NR: Work for women does intensify when a calamity strikes, and with possibly reducing consumption, which has negative effects on women’s health.

Women, for example, organised themselves into self-help groups to support each other following frequent and severe cyclones in the Sunderbans region. But with little employment available, women end up in sex-work in the red light district of Kolkata.

Following climate-induced disasters, we also find a rise in girl child marriages, as women struggle to find food and keep their daughters safe.

There have been instances of women empowerment in agricultural production. How has that led to increased diversification in the use of farmland in India?

VP: I understood the importance of empowering women in agriculture its impact on the diversification of farm land-use a few years ago.  There is a definite difference in the way men look at agriculture and how women do. 

To male agriculture scientists, science is an avenue of career advancement. They are more likely to research on genetic modification of seeds or creating hybrid crop, but women scientists are more likely to be active in community outreach programmes or in discovering local solutions for agricultural problems.

Women in agriculture are usually involved in subsistence agriculture than cash crops. Therefore, empowering women in agriculture is more likely to encourage crop diversification. When land-use pattern shifts from food crops to cash crops, women are left unemployed. 

Here I am not talking of landless migrant workers, who have few options, but land-owning communities. Wherever the production of food crops is given up for cash crops, women are withdrawn from farm work and confined to domestic work. Bringing agriculture into a cash economy creates unequal access to resources in the household.

This is because men control money and women become dependent on them.  In a subsistence economy, resources are more easily distributed equitably.

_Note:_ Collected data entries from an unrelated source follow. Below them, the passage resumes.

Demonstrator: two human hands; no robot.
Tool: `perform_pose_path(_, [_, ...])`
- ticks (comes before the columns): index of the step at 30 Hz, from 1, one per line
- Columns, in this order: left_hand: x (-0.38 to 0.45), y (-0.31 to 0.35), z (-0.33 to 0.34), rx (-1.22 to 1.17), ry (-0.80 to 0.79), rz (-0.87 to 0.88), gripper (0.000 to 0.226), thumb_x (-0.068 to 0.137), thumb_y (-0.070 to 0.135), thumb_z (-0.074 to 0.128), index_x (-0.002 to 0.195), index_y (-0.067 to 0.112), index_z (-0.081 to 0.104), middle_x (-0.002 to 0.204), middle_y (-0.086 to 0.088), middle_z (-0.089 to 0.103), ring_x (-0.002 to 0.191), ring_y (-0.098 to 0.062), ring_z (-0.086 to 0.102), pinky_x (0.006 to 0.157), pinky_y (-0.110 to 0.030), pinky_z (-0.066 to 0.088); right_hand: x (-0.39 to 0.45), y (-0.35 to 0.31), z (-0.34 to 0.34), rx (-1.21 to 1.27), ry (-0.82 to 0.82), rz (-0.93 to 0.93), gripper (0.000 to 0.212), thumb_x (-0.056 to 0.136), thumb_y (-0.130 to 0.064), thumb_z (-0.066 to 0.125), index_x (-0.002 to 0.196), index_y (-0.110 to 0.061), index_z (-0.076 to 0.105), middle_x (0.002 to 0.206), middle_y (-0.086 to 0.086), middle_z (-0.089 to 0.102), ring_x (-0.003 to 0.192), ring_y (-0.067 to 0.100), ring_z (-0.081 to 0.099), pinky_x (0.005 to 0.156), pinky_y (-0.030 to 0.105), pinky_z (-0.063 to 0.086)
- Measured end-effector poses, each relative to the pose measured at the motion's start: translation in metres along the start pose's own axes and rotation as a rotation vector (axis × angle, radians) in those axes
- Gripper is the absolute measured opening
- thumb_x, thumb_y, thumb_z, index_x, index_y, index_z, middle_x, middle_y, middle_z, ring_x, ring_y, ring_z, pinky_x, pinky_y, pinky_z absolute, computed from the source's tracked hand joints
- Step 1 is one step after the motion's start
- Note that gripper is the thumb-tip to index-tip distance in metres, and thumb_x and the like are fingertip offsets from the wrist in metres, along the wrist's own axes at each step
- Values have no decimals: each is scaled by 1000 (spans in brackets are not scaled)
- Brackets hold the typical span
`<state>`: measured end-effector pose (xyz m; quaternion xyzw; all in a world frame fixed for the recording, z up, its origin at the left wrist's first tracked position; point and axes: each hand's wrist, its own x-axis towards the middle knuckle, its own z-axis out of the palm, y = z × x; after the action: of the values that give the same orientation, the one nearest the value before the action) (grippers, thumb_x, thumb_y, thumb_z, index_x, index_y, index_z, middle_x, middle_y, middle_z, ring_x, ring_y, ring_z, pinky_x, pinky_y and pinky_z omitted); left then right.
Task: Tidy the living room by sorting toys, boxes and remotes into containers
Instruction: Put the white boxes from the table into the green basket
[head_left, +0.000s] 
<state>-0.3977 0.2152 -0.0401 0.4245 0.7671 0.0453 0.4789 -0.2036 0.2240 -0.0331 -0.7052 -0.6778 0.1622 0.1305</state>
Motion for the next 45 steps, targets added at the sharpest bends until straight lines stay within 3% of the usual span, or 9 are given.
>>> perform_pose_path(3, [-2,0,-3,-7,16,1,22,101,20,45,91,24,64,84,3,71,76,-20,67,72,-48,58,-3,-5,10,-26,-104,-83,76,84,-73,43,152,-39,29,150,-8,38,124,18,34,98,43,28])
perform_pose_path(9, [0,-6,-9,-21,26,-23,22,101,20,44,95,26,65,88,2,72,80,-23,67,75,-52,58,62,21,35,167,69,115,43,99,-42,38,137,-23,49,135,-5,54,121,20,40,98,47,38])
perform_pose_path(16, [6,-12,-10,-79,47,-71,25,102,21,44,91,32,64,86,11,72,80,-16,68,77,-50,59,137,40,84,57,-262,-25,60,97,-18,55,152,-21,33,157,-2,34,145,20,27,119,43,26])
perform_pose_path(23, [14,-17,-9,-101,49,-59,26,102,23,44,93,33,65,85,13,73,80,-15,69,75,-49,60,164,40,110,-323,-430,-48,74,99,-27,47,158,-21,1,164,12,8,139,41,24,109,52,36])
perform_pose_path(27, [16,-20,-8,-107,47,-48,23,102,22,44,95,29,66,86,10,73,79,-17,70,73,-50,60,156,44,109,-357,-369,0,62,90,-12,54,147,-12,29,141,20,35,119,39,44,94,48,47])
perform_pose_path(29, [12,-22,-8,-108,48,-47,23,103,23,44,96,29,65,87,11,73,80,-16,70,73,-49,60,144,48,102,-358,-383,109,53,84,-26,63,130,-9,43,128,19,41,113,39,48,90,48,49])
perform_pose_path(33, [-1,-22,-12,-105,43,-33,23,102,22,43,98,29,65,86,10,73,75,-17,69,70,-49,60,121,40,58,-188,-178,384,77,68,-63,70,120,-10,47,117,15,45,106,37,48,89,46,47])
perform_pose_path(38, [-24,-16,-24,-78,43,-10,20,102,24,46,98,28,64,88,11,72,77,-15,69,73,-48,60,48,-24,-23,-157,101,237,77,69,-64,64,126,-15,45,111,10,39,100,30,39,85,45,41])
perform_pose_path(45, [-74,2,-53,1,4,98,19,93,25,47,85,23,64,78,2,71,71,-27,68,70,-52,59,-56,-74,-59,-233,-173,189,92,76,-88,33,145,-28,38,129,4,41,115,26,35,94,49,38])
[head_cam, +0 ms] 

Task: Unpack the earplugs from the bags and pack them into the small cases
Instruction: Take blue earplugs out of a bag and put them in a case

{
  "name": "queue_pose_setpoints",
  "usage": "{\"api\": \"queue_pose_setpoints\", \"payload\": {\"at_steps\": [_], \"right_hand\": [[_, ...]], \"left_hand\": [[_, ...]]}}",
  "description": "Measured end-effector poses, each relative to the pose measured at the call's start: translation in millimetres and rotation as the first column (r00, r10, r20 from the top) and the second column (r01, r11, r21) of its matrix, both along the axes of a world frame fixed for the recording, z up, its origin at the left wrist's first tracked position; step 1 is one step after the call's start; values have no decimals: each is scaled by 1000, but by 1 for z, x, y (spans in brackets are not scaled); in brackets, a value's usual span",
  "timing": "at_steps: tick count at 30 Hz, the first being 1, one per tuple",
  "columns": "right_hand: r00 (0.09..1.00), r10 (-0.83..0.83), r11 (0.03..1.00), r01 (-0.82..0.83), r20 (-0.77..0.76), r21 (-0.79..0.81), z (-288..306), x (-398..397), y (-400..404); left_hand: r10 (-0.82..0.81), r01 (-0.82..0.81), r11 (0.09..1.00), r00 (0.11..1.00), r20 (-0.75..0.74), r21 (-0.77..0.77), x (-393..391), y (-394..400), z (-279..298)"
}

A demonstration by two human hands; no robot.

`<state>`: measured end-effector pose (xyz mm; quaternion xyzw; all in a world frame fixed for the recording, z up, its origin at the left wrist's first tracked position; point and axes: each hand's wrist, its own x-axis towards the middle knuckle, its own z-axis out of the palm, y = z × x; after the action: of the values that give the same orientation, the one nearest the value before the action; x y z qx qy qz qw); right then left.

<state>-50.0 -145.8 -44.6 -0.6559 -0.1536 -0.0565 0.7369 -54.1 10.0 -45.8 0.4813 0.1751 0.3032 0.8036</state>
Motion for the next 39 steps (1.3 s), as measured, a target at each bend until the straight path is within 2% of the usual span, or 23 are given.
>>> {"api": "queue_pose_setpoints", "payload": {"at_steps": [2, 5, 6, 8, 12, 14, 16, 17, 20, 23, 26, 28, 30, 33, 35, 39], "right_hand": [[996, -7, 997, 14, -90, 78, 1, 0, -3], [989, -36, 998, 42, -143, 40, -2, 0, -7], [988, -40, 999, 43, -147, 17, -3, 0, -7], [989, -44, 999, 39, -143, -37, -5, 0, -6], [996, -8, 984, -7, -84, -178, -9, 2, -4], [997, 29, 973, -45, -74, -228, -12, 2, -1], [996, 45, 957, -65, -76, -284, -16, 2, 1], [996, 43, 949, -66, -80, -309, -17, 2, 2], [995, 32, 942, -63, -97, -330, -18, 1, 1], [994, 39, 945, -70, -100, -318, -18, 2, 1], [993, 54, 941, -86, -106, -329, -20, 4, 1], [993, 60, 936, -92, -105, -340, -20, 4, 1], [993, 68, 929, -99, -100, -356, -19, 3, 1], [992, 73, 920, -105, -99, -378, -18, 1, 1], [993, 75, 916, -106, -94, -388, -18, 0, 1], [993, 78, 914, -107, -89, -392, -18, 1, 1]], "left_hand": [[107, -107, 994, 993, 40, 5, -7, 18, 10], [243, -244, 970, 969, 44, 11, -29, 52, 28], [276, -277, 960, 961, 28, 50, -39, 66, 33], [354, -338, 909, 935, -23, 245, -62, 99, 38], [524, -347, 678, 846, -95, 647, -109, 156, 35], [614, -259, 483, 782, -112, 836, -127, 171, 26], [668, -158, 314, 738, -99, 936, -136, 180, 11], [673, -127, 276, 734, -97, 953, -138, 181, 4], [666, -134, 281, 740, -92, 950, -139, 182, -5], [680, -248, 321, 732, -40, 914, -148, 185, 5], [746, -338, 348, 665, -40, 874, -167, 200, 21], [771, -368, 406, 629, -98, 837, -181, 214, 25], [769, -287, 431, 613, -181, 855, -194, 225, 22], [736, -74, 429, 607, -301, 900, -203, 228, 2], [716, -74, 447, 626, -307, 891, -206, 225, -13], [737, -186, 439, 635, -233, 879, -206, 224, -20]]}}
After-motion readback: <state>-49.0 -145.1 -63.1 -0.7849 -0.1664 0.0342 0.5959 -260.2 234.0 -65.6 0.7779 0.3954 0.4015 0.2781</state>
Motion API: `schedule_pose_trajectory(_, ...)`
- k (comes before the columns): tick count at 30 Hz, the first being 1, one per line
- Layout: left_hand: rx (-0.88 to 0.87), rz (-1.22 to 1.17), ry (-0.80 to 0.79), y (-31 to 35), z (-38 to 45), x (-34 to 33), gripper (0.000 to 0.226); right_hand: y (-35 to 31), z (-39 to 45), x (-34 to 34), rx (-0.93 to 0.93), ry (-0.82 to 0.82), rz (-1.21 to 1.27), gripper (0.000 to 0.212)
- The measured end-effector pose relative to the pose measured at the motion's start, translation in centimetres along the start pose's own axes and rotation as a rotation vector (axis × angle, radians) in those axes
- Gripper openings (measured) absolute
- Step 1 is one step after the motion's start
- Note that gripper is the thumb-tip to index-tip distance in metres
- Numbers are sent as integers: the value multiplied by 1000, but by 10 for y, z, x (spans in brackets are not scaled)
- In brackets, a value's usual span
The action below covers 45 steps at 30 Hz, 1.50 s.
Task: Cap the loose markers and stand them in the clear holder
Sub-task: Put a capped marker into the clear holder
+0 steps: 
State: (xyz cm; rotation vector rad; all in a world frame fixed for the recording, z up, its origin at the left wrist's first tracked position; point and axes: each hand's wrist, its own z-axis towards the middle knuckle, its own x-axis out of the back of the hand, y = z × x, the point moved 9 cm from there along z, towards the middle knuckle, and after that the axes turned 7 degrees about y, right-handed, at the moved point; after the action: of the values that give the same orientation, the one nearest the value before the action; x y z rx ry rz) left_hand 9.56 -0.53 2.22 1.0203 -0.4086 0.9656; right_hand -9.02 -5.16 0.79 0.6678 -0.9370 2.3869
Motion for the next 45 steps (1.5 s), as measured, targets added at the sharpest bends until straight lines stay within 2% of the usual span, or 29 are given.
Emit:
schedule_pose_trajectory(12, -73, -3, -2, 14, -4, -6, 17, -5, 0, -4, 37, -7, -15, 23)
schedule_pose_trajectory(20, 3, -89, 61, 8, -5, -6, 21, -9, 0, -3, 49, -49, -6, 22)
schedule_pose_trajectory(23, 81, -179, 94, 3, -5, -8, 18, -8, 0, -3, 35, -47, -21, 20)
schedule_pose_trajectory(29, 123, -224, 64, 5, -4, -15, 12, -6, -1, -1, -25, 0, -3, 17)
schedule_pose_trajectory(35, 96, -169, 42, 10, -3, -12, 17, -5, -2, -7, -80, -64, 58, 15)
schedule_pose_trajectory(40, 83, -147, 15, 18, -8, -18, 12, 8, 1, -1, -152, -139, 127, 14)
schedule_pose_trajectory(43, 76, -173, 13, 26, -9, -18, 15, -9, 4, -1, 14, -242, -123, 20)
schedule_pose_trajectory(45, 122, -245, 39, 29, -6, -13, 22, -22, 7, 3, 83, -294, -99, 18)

NR: An interesting example at scale is the Andhra Pradesh community-based Natural Farming, which has as its entry point women’s self-help groups (SHG).

Men usually migrate, more so among Scheduled Caste and Scheduled Tribe groups, and especially in drought-prone parts of Andhra. As managers of land, women seek a balance between food for consumption (subsistence) and food for sale to raise some income to meet other needs (purchase of oil, spices, transport, education, etc).

This programme has worked with women’s groups, enabling interaction between agriculture graduates and women (and some men) farmers to develop best practices for managing their land to yield both food and income.

They practice multi-layer farming with tree crops alongside grains and pulses and grow vegetable in small plots.

How do you see women’s participation in local community efforts to mitigate climate change impacts?

VP: There are several such examples from different parts of the country. In Maharashtra, MAVIM, an SHG, organises women to participate in panni panchayats to regenerate water bodies and build bunds for conserving water.

Women’s participation in such activities has two-fold advantages: It helps to reduce their household drudgery of carrying water to their houses and also ensures that the community views them as equal participants in the creation of water security.

NR: Women now constitute over 50 per cent of agricultural workers in rural India. They are also engaged in urban and peri-urban farming. During COVID-19 in particular, we found many urban middle class women taking to terrace or kitchen gardening. Several hostels for students, homes for the elderly and other community institutions took up farming as well.

This potentially has positive effects in terms of improving the vegetation cover in cities and contributing to a slower rise in temperatures, but also to mitigation by reducing energy consumption for transportation of perishables from the rural to the urban.

An integrated approach to managing crop choices, water, pests, etc can contribute to mitigation in rural areas too, where women work as a collective, discussing information and knowledge with each other, even though they work on their private lands.